AN EXAMINATION OF THE INFLUENCE OF JAZZ AND BLUES IN JACK
KEROUAC'S MEXICO CITY BLUES.
BY: RODERICK A. WARNER
CHAPTER TWO: SCAT, VOUT, VOCALESE, 'VOCALISATION,' AND THE
SOUND ON THE PAGE: 'THE VOCALISED TEXT:'
A problem that surfaced around the time of the consolidation of 'bebop' was that of
the position of the vocalist. With the new dissonant, chromatic, polyrhythmic lines of
themes and improvisations strung over more complex rhythms, how could one sing
the new music? Before, the basic jazz vocal repertoire had been drawn, in the main,
from the blues in its various forms and the 32 bar standard popular song. These
offered various options for a singer, (none of which were, perhaps, ever a hundred
percent satisfactory).

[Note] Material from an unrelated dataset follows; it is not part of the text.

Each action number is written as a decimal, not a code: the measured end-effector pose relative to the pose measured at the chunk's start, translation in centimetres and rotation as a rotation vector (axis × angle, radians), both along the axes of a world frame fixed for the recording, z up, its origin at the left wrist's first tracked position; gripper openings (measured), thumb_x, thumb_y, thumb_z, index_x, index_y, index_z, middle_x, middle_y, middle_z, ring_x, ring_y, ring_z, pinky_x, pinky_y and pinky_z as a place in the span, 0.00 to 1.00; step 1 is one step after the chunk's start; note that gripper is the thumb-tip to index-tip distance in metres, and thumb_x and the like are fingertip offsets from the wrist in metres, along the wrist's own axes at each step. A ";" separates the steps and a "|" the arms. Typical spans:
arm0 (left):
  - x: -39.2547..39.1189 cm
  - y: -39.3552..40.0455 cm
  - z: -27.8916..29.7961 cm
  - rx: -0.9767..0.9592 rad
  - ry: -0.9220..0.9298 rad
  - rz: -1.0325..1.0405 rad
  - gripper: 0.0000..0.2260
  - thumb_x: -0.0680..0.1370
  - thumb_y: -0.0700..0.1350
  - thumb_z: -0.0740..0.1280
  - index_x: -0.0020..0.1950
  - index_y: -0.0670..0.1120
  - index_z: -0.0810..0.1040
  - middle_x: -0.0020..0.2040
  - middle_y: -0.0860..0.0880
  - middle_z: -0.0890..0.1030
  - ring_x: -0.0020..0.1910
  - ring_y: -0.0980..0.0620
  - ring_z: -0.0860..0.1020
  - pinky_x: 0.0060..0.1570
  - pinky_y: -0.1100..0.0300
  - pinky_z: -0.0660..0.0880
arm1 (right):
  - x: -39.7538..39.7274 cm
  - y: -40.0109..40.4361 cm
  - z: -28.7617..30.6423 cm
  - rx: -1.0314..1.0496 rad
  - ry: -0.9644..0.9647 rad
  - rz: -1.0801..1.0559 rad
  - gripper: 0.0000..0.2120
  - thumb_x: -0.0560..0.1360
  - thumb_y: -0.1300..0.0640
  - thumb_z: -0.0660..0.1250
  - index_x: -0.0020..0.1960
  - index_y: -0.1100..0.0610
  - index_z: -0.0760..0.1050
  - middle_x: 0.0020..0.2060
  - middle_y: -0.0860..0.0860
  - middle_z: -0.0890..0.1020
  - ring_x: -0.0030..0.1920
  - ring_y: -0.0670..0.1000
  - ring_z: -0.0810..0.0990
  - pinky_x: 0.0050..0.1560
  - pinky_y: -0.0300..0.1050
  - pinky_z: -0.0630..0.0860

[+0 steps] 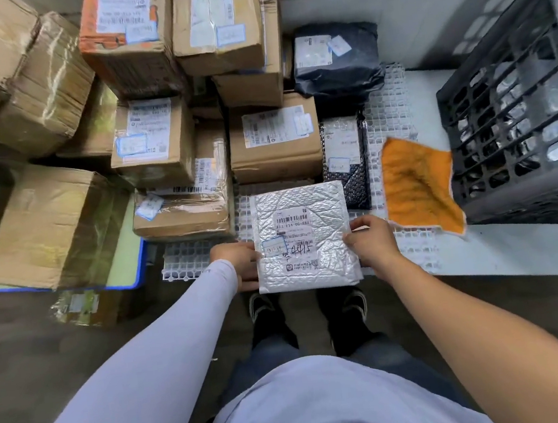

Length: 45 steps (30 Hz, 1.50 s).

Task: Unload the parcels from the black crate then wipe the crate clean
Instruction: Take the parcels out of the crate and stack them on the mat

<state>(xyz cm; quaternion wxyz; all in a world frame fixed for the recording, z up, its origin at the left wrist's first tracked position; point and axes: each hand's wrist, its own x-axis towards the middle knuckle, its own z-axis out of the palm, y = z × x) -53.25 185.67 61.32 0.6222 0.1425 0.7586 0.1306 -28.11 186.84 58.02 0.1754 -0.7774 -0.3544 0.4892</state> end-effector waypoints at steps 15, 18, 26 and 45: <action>2.1 -1.9 -1.4 0.348 0.285 0.051 0.19 0.80 0.38 0.69 0.71 0.50 0.79 0.66 0.49 0.79 0.62 0.46 0.79 0.64 0.54 0.75 | -0.7 2.2 -0.6 -0.085 0.062 -0.118 0.08 0.76 0.65 0.74 0.51 0.54 0.83 0.45 0.56 0.86 0.38 0.55 0.85 0.33 0.49 0.83; 2.5 -2.8 -1.4 0.479 0.416 -0.370 0.24 0.80 0.43 0.69 0.77 0.52 0.72 0.79 0.47 0.68 0.77 0.45 0.67 0.76 0.49 0.65 | -1.5 2.4 -0.6 -0.110 0.089 -0.116 0.08 0.76 0.64 0.75 0.52 0.54 0.83 0.45 0.57 0.86 0.39 0.56 0.85 0.34 0.49 0.84; 3.3 -4.1 -4.1 0.512 0.606 -1.316 0.29 0.84 0.63 0.53 0.83 0.65 0.45 0.85 0.51 0.38 0.83 0.42 0.38 0.79 0.34 0.41 | -2.3 2.6 -1.0 -0.153 0.058 -0.120 0.07 0.76 0.63 0.75 0.50 0.54 0.83 0.45 0.55 0.86 0.40 0.56 0.86 0.37 0.55 0.86; 4.9 -4.1 -3.7 0.494 0.606 -1.315 0.27 0.85 0.63 0.47 0.84 0.61 0.50 0.85 0.49 0.43 0.83 0.43 0.40 0.78 0.34 0.40 | -3.6 2.0 1.6 -0.021 -0.492 0.641 0.25 0.83 0.47 0.61 0.76 0.56 0.65 0.68 0.59 0.74 0.65 0.62 0.75 0.61 0.56 0.76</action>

One could sing the song straight, framed by instrumental
passages and solos, or bend and elongate the words to accommodate the
accompanying harmonies and rhythms, or improvise new melodic lines to fit the
existing words. But the new density achieved in bebop accentuated the problem.
One solution was to use the voice as an instrument - to 'scat' nonsense syllables as an
onomatopoeic melodic/rhythmic parallel to the soloists lines: 'The scat singer
mouths nonsense syllables... just for the sounds they convey.' (MB, 185) This
practice had been invented (allegedly) by Louis Armstrong in the 1920's. (1.) For a
non-musician like Kerouac, this offered a method of joining in with the music, and/or
creating one's own melodic lines, assuming that one's musical 'ear' was sophisticated
enough: 'Jack ... loved scat singing, in which a vocalist accompanies a jazz solo, or
creates his own by using his voice as an instrument.' (MB, 185)

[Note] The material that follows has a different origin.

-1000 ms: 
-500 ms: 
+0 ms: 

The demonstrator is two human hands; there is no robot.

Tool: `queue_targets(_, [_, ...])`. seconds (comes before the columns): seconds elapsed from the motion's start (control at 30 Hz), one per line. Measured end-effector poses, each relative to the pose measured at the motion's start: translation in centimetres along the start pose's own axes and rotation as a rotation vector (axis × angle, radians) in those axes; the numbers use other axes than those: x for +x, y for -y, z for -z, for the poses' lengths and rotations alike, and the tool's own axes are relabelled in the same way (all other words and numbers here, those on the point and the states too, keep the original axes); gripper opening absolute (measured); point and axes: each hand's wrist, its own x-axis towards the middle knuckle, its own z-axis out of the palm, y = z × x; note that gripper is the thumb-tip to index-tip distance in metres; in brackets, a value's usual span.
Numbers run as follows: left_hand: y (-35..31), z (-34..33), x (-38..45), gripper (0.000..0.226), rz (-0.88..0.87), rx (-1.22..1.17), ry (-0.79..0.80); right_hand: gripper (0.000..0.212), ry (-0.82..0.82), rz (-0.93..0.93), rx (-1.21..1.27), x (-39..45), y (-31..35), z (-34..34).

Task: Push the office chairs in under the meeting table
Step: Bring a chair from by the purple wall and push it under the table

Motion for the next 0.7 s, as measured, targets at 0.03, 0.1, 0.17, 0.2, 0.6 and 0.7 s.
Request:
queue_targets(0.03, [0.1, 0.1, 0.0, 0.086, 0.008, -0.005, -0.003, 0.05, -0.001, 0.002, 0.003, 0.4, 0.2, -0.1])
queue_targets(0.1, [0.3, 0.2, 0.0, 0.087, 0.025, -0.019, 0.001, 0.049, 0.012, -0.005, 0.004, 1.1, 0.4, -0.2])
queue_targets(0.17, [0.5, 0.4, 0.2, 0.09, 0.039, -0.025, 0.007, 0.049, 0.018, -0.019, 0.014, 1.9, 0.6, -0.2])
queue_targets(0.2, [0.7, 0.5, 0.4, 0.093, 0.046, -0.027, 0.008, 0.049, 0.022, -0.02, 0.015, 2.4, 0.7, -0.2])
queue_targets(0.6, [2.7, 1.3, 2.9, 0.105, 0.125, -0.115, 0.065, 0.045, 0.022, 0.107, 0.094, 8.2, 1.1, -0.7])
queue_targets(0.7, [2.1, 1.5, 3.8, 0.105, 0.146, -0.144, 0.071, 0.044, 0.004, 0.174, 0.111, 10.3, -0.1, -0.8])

But several other (related) attempts were initiated by singers to assimilate the new
music of modern jazz. Two approaches are relevant for my purpose: Slim Gaillard's
(2.) dadaist 'vouteroonie' vocals, and the style called 'vocalese.' In a famous passage
in On the Road, Kerouac describes a typical Gaillard performance:
'Slim Gaillard is a tall, thin Negro with big sad eyes who's always saying,
'Right-oroonie' and 'How 'bout a little bourbon-oroonie.'... He does and says anything
that comes into his head... he slowly gets up and takes the mike and says, very slowly,
'Great-orooni ... fine-ovauti ... hello-orooni... bourbon-orooni ... all orooni... how are
the boys in the front row making out with their girls-orooni ... orooni ... vauti ...
oroonirooni ...' (3.)
Certainly, then, Kerouac knew his style well. Gaillard was an odd figure,
straddling jazz, r &b, vaudeville and surrealism, not a bebop musician per se,
although he displayed a musical knowledge of the style which allied him to the new
music, and played with many of its most famous musicians. Especially, for my
context here, his invented vocal language of 'Vout,' '...a humourous language invented
by Gaillard in which he inserts nonsense syllables into everyday words,' (GR,414)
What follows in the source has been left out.